→ What the exercise asks
Among the records below, find each line bearing the word "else" and copy it.

→ Data for review
____
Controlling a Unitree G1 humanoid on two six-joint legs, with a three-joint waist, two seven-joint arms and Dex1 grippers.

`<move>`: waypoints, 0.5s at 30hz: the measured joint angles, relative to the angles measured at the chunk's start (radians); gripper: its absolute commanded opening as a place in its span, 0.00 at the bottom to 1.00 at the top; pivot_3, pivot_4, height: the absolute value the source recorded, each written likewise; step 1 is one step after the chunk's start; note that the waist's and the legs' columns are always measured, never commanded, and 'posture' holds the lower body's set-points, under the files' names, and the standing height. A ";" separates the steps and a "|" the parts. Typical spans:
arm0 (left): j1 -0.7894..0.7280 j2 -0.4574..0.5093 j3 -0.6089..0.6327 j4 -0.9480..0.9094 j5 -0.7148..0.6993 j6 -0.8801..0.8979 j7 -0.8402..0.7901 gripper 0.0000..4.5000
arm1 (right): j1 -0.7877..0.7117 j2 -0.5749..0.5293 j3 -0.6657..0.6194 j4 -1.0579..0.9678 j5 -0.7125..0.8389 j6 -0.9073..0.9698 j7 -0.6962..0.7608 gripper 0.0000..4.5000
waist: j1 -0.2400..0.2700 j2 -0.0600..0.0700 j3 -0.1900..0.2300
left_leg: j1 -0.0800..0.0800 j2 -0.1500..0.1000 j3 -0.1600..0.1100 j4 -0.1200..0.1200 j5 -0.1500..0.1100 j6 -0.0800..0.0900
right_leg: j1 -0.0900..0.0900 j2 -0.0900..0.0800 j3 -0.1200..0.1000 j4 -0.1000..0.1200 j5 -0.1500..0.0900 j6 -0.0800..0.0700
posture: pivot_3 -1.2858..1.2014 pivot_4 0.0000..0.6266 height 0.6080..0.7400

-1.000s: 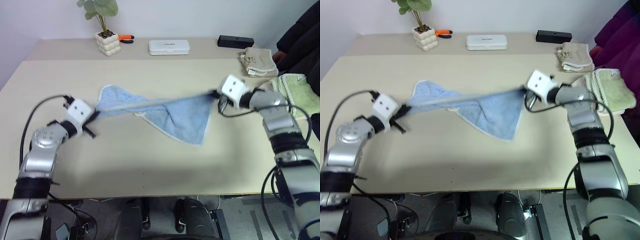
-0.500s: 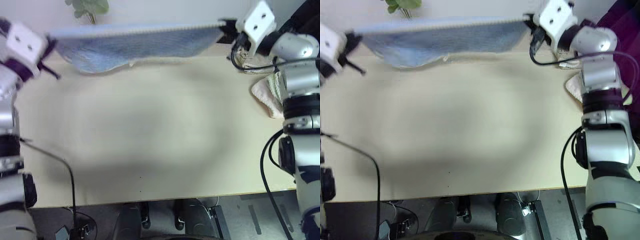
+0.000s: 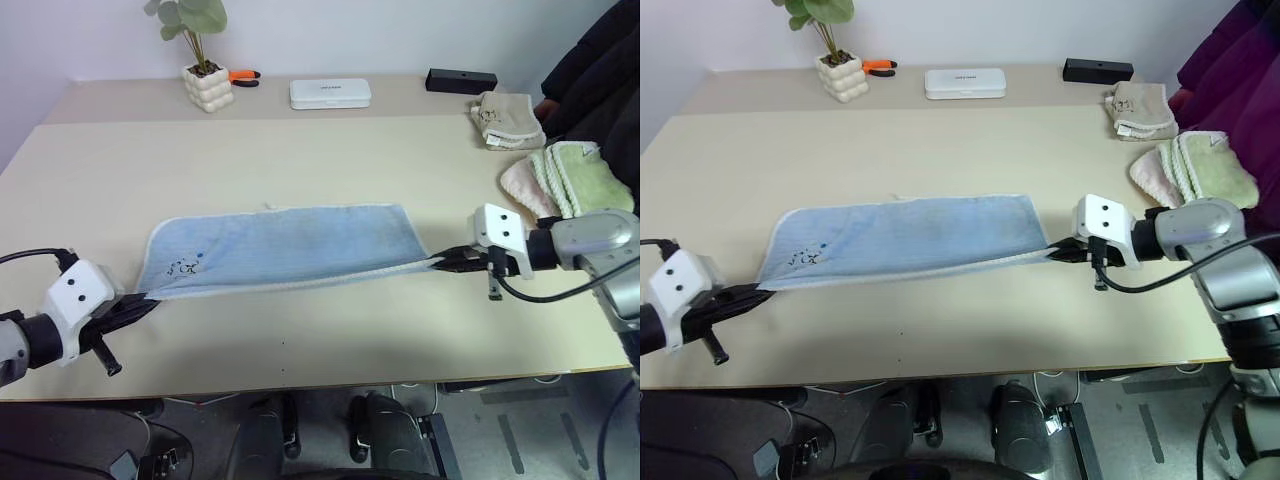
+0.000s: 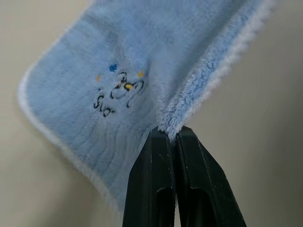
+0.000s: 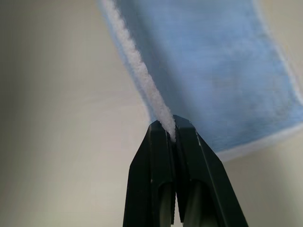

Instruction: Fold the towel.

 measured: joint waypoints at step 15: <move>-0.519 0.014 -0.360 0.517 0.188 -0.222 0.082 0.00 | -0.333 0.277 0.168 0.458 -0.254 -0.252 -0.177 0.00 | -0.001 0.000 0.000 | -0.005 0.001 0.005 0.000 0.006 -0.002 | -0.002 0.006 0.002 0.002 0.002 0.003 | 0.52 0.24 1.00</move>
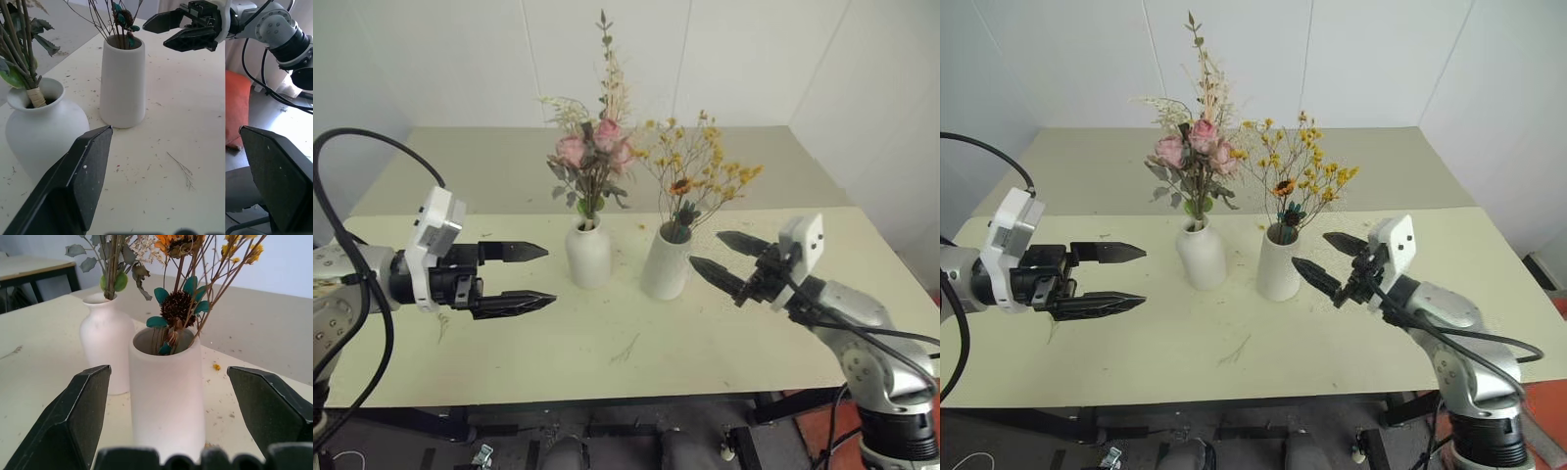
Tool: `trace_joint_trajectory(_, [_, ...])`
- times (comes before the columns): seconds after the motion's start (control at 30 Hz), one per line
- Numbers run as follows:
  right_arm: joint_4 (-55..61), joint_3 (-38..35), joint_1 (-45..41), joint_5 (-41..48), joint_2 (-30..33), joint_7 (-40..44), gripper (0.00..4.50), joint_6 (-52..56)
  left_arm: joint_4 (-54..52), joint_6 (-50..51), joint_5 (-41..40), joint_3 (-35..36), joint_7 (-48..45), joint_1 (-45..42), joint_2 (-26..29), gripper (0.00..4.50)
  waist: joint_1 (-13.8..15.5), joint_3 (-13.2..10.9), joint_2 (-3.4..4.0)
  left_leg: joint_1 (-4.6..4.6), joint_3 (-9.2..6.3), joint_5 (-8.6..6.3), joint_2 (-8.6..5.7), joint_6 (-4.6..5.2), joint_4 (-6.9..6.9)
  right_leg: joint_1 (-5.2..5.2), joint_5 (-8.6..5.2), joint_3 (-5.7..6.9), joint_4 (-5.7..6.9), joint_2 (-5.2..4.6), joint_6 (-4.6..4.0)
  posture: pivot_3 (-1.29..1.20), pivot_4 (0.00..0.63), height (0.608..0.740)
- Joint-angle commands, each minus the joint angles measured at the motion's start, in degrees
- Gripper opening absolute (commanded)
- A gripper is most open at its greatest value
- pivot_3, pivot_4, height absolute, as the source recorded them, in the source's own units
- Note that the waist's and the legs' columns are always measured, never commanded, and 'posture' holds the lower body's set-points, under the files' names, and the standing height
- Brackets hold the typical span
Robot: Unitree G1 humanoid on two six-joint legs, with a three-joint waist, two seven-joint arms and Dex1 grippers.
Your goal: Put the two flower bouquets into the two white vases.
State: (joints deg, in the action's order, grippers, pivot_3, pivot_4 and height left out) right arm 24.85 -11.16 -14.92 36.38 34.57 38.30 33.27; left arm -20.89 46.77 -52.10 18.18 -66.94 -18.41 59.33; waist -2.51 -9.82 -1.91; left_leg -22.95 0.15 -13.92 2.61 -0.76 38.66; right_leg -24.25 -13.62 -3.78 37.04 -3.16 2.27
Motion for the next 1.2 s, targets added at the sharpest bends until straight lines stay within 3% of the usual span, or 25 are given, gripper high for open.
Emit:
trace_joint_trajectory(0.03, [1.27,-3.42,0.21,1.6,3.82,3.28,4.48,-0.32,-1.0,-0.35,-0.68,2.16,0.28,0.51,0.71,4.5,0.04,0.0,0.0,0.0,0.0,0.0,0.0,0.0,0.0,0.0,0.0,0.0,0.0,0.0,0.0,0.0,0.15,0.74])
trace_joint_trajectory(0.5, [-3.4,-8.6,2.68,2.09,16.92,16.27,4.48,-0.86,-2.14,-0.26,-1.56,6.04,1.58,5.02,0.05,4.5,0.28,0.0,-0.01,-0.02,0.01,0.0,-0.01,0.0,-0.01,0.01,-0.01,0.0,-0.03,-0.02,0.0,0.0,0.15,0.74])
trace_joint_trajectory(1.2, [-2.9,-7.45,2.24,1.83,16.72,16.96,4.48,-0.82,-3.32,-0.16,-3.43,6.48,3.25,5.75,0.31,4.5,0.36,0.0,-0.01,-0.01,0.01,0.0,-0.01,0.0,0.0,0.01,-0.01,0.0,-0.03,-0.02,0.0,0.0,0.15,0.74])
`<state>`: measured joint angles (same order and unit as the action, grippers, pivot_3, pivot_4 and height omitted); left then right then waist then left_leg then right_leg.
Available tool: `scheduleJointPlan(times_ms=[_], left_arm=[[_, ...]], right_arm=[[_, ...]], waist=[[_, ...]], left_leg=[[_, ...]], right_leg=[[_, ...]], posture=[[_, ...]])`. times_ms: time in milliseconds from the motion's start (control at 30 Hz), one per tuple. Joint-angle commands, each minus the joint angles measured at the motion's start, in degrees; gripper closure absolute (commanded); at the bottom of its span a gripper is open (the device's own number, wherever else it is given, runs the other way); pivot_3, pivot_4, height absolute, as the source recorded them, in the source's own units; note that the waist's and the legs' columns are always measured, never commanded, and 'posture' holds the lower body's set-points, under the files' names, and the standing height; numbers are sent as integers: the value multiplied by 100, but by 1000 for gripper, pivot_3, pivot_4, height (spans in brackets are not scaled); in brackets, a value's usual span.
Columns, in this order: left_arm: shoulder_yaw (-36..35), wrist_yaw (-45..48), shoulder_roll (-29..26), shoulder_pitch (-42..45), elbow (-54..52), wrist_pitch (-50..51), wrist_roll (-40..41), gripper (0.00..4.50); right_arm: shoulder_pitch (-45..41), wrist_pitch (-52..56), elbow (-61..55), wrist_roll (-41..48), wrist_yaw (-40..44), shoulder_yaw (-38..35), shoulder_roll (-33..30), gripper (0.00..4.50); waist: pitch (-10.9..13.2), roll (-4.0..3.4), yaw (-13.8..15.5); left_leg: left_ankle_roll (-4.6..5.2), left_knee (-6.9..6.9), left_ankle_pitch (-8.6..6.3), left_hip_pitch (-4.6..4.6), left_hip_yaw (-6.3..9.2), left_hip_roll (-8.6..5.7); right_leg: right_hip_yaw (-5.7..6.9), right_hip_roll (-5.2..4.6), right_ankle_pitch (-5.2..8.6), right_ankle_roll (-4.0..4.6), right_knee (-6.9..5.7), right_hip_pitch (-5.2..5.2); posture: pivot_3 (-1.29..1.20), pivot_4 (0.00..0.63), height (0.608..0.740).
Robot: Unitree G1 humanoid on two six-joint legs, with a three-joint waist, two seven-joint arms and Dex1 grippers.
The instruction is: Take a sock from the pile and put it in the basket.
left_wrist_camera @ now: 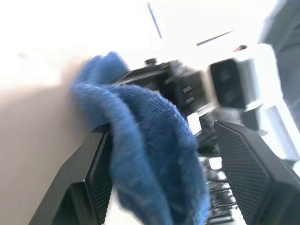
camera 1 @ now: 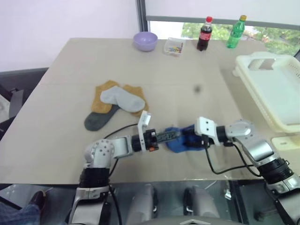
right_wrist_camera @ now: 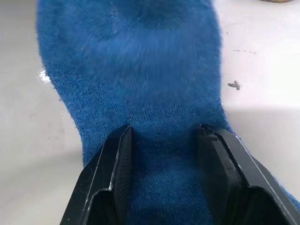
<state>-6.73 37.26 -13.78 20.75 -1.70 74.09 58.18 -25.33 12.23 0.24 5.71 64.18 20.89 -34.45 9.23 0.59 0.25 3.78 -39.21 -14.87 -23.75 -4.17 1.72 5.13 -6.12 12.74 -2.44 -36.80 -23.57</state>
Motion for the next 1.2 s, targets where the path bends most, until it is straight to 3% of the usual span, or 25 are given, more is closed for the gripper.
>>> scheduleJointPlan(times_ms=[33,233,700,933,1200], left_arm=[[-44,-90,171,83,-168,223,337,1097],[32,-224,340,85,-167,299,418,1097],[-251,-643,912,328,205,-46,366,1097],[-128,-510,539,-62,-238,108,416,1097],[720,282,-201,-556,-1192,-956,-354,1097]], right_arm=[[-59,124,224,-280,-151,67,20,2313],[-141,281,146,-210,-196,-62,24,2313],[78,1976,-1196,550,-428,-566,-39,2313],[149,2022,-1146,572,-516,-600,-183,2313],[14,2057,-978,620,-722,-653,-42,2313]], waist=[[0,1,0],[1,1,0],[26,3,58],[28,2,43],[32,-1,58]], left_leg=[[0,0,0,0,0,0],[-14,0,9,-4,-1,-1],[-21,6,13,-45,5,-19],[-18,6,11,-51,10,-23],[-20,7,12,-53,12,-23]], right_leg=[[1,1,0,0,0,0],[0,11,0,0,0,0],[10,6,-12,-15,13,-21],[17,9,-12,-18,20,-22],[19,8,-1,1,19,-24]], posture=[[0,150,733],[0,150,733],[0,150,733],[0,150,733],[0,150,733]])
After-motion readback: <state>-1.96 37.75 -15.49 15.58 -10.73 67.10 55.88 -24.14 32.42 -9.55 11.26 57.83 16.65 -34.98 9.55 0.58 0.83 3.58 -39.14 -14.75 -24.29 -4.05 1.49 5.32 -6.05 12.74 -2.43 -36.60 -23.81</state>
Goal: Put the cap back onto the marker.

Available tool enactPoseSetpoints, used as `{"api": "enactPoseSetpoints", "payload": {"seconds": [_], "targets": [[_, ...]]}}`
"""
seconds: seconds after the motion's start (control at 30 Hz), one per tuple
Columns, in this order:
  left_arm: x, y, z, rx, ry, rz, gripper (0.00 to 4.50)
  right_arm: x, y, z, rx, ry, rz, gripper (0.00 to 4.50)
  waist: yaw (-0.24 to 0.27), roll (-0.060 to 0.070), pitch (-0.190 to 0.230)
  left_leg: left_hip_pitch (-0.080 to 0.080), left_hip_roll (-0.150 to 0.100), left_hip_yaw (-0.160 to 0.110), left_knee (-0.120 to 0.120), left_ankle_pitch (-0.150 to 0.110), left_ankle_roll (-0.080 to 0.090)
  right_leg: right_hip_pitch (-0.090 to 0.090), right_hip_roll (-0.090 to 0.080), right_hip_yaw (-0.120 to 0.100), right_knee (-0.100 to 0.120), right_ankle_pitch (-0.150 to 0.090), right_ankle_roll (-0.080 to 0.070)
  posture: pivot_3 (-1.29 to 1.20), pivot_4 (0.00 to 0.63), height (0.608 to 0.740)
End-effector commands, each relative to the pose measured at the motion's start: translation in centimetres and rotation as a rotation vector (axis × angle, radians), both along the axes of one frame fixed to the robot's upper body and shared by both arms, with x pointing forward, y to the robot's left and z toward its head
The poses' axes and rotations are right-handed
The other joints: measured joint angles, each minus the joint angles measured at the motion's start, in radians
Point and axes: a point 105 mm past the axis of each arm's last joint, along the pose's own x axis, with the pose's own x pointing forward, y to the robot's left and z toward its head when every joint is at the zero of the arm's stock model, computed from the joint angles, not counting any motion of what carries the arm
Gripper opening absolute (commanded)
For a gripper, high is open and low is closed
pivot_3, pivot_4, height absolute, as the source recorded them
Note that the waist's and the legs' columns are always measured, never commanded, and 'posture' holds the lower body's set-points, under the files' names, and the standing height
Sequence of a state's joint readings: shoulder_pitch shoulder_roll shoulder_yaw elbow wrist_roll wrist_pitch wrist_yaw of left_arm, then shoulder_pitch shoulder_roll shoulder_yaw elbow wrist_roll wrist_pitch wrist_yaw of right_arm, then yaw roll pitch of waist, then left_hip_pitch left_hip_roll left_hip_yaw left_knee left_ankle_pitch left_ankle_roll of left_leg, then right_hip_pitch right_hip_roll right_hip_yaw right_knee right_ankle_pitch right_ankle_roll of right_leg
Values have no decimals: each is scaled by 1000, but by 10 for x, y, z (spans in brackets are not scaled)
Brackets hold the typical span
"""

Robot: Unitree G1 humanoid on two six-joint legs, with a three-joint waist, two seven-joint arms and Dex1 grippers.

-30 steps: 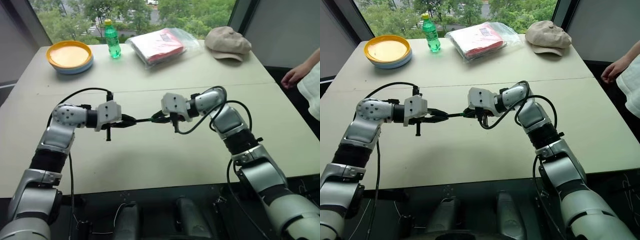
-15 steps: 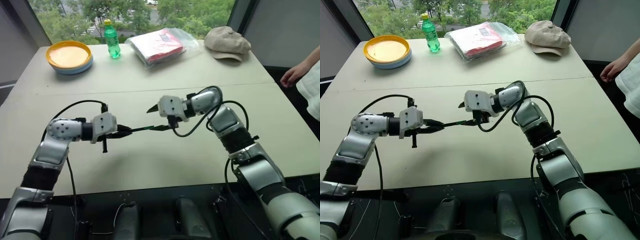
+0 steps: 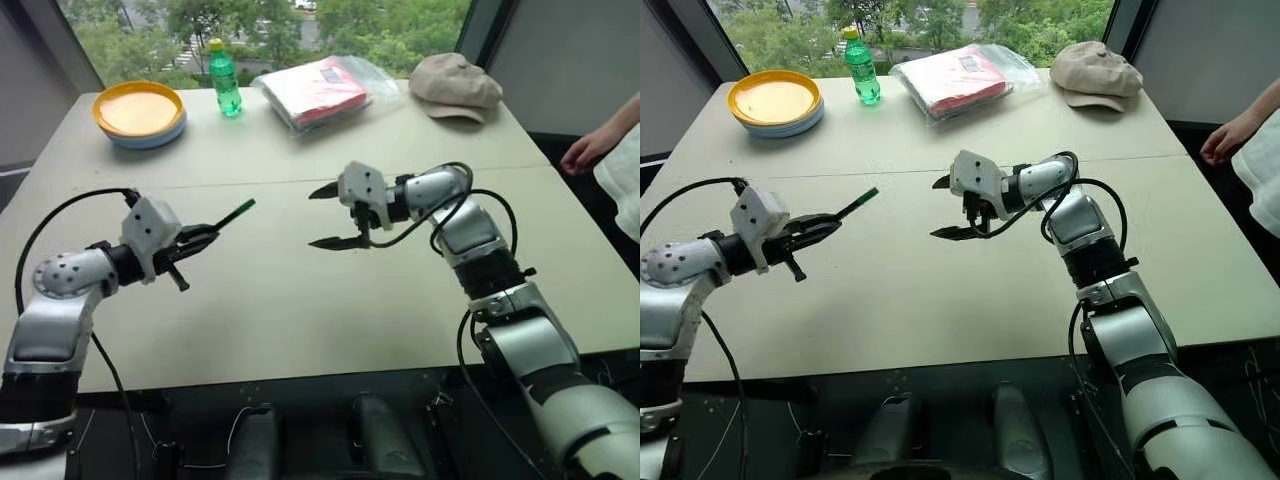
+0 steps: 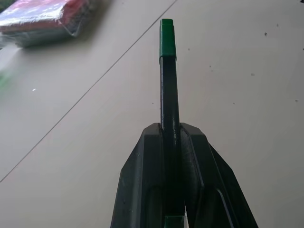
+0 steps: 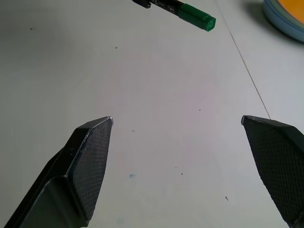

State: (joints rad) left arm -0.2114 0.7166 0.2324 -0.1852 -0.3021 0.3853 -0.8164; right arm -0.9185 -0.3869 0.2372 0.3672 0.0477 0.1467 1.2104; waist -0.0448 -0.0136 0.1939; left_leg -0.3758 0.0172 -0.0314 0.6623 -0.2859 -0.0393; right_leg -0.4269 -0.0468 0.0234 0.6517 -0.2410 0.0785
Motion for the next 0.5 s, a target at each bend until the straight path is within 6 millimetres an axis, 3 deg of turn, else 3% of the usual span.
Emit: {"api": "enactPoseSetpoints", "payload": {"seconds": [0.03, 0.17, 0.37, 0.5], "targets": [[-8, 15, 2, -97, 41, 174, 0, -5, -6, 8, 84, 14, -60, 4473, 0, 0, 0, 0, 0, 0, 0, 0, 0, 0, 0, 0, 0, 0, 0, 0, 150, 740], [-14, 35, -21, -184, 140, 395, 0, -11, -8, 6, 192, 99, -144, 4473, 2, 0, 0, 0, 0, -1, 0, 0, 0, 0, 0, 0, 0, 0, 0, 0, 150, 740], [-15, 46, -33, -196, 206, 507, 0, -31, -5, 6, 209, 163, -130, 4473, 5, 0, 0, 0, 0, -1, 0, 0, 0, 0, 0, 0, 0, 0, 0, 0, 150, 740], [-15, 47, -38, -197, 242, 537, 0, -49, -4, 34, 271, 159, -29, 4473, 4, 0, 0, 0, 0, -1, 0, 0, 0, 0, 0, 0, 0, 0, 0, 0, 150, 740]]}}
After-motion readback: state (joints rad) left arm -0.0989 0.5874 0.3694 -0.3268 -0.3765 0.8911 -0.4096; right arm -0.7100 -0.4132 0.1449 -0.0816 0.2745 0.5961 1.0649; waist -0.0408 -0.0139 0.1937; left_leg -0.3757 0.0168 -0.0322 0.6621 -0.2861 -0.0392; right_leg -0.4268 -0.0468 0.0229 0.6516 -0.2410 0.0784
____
→ Solution to this exercise
Available tool: `scheduleJointPlan(times_ms=[_], left_arm=[[_, ...]], right_arm=[[_, ...]], waist=[[_, ...]], left_leg=[[_, ...]], right_leg=[[_, ...]], posture=[[_, ...]])`. times_ms: time in milliseconds from the motion's start (control at 30 Hz), one per tuple. Joint-angle commands, each minus the joint angles measured at the motion's start, in degrees; gripper closure absolute (commanded); at the bottom of its span a gripper is open (the device's own number, wherever else it is given, runs the other way); pivot_3, pivot_4, height absolute, as the source recorded them, in the source's own units; note that the waist's and the legs' columns are always measured, never commanded, and 'posture' holds the lower body's set-points, under the files' names, and the standing height; numbers are sent as integers: the value multiplied by 100, but by 1000 for gripper, pivot_3, pivot_4, height (spans in brackets are not scaled); in brackets, a value's usual span.
Motion for the next 0.5 s, a target at each bend until the straight path is within 6 millimetres an axis, 3 deg of turn, else 3% of the usual span.

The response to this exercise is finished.